**Assigned task**.
Two lines in the listing below mark the span: one contains "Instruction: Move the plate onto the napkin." and one contains "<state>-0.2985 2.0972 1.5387". Reproduce both of them and everything between, exactly.

>>>>>

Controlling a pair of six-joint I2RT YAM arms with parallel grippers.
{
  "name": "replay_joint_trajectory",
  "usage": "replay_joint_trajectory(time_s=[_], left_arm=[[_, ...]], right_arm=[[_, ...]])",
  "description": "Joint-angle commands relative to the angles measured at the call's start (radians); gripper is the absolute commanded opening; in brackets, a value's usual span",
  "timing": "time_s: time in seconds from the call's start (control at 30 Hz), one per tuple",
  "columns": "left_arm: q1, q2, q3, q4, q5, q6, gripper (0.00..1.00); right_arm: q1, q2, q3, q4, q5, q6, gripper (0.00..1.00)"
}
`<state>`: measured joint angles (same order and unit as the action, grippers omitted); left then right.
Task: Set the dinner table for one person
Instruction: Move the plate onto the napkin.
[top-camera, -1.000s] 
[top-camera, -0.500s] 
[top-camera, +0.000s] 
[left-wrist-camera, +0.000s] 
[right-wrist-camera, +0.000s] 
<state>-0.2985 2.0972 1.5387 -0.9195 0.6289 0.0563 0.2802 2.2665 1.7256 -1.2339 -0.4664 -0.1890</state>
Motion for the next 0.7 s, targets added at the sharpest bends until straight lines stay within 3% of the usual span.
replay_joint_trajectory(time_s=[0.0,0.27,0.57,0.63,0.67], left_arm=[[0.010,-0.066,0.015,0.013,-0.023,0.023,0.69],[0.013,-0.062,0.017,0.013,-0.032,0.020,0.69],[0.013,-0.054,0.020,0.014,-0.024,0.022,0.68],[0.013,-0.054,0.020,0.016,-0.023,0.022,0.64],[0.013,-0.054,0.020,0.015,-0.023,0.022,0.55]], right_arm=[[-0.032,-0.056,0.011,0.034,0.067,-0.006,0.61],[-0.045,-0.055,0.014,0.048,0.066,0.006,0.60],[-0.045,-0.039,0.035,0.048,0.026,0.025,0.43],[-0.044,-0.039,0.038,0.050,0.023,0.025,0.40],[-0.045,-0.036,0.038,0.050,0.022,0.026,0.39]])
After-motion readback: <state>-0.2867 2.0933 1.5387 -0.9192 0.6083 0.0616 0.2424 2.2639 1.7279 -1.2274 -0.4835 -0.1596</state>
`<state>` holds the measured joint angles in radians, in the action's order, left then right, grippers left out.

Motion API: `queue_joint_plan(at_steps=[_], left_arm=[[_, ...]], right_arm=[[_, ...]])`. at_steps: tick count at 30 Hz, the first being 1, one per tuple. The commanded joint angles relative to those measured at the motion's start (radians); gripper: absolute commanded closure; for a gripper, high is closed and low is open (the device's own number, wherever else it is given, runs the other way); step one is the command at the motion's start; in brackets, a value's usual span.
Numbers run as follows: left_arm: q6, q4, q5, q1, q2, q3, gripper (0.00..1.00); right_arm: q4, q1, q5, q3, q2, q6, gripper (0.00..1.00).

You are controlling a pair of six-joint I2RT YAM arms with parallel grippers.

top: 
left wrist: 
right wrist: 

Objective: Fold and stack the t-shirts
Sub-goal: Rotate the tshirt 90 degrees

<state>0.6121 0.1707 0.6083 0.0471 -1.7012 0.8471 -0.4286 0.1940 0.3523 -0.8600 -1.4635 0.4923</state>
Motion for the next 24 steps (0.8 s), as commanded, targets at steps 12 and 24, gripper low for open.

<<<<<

**Task output**.
Instruction: Move the plate onto the napkin.
[top-camera, -1.000s] 
[top-camera, -0.500s] 
[top-camera, +0.000s] 
[left-wrist-camera, +0.000s] 
[right-wrist-camera, +0.000s] 
<state>-0.2985 2.0972 1.5387 -0.9195 0.6289 0.0563 0.2802 2.2665 1.7256 -1.2339 -0.4664 -0.1890</state>

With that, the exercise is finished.